Files
letta-server/fern/pages/models/xai.mdx
2025-09-09 09:35:12 -07:00

63 lines
2.1 KiB
Plaintext

---
title: xAI (Grok)
slug: guides/server/providers/xai
---
<Tip>To enable xAI (Grok) models with Letta, set `XAI_API_KEY` in your environment variables. </Tip>
## Enabling xAI (Grok) models
To enable the xAI provider, set your key as an environment variable:
```bash
export XAI_API_KEY="..."
```
Now, xAI models will be enabled with you run `letta run` or start the Letta server.

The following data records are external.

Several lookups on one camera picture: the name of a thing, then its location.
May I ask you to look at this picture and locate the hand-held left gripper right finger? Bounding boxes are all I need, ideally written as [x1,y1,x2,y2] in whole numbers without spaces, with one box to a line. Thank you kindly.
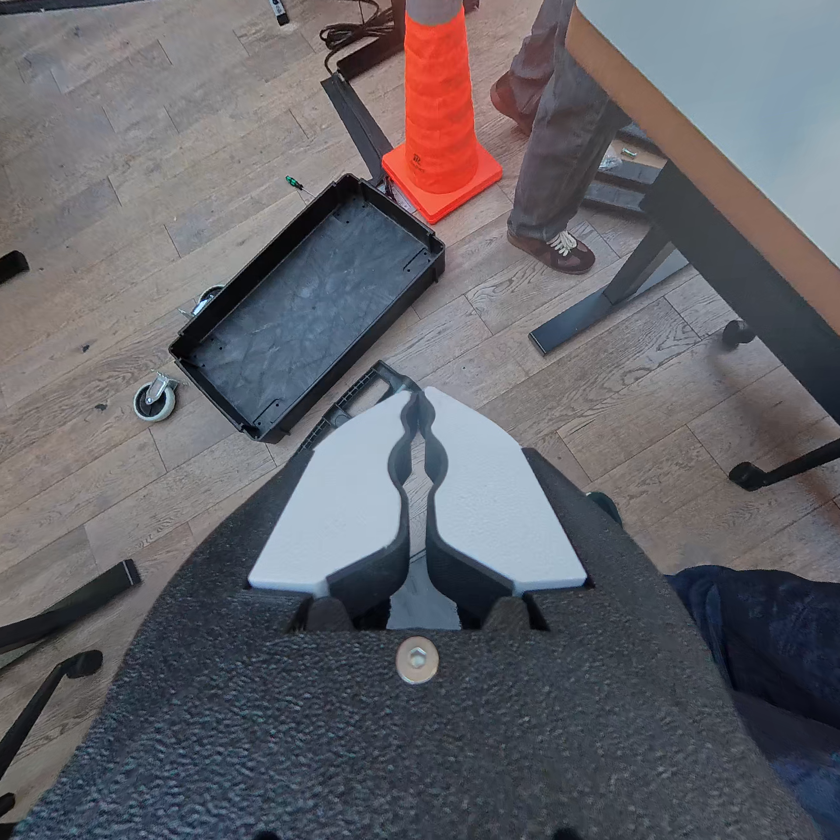
[420,386,589,630]

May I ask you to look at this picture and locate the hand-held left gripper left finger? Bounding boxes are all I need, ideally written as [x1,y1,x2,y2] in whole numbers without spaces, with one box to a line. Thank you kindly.
[247,390,421,626]

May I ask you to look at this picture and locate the black parts under desk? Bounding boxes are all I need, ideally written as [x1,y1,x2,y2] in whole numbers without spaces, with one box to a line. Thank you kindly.
[583,121,665,215]

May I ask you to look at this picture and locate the grey desk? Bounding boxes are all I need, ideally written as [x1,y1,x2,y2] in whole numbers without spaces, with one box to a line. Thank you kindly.
[529,0,840,424]

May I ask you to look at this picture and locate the large black plastic tray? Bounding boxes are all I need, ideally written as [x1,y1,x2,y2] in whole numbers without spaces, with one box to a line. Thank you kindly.
[168,173,447,445]

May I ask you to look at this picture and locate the grey caster wheel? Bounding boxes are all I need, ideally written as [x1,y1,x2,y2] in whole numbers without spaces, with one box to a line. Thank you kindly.
[133,371,181,423]
[178,283,227,322]

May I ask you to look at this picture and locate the black flat metal bar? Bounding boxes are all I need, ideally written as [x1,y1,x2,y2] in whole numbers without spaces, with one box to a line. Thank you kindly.
[0,559,142,657]

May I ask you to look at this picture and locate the black chair base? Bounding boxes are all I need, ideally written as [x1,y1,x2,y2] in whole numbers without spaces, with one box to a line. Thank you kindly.
[723,319,840,493]
[0,650,104,818]

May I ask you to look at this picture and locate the person's leg in jeans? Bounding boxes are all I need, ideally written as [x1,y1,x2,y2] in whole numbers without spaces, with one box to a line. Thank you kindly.
[666,564,840,840]

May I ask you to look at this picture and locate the orange traffic cone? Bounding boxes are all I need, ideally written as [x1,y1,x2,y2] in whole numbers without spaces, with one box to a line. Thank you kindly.
[382,0,504,225]

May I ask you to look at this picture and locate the black plastic handle part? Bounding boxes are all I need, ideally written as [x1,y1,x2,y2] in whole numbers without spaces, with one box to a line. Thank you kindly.
[297,360,421,454]

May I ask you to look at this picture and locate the black angled metal frame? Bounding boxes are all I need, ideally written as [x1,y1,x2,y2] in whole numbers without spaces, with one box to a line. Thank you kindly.
[320,26,406,188]

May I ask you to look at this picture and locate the black cable bundle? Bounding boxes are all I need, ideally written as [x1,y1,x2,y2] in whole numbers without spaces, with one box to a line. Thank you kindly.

### Using the `docker run` server with xAI
To enable xAI models, simply set your `XAI_API_KEY` as an environment variable:
```bash
# replace `~/.letta/.persist/pgdata` with wherever you want to store your agent data
docker run \
-v ~/.letta/.persist/pgdata:/var/lib/postgresql/data \
-p 8283:8283 \
-e XAI_API_KEY="your_xai_api_key" \
letta/letta:latest
```
<Accordion icon="square-terminal" title="CLI (pypi only)">
### Using `letta run` and `letta server` with xAI
To chat with an agent, run:
```bash
export XAI_API_KEY="sk-ant-..."
letta run
```
This will prompt you to select an xAI model.
```
? Select LLM model: (Use arrow keys)
» letta-free [type=openai] [ip=https://inference.letta.com]
grok-2-1212 [type=xai] [ip=https://api.x.ai/v1]
```
To run the Letta server, run:
```bash
export XAI_API_KEY="..."
letta server
```
To select the model used by the server, use the dropdown in the ADE or specify a `LLMConfig` object in the Python SDK.
</Accordion>
## Configuring xAI (Grok) models
When creating agents, you must specify the LLM and embedding models to use. You can additionally specify a context window limit (which must be less than or equal to the maximum size). Note that xAI does not have embedding models, so you will need to use another provider.
```python
from letta_client import Letta
client = Letta(base_url="http://localhost:8283")
agent = client.agents.create(
model="xai/grok-2-1212",
embedding="openai/text-embedding-3-small",
# optional configuration
context_window_limit=30000
)
```
xAI (Grok) models have very large context windows, which will be very expensive and high latency. We recommend setting a lower `context_window_limit` when using xAI (Grok) models.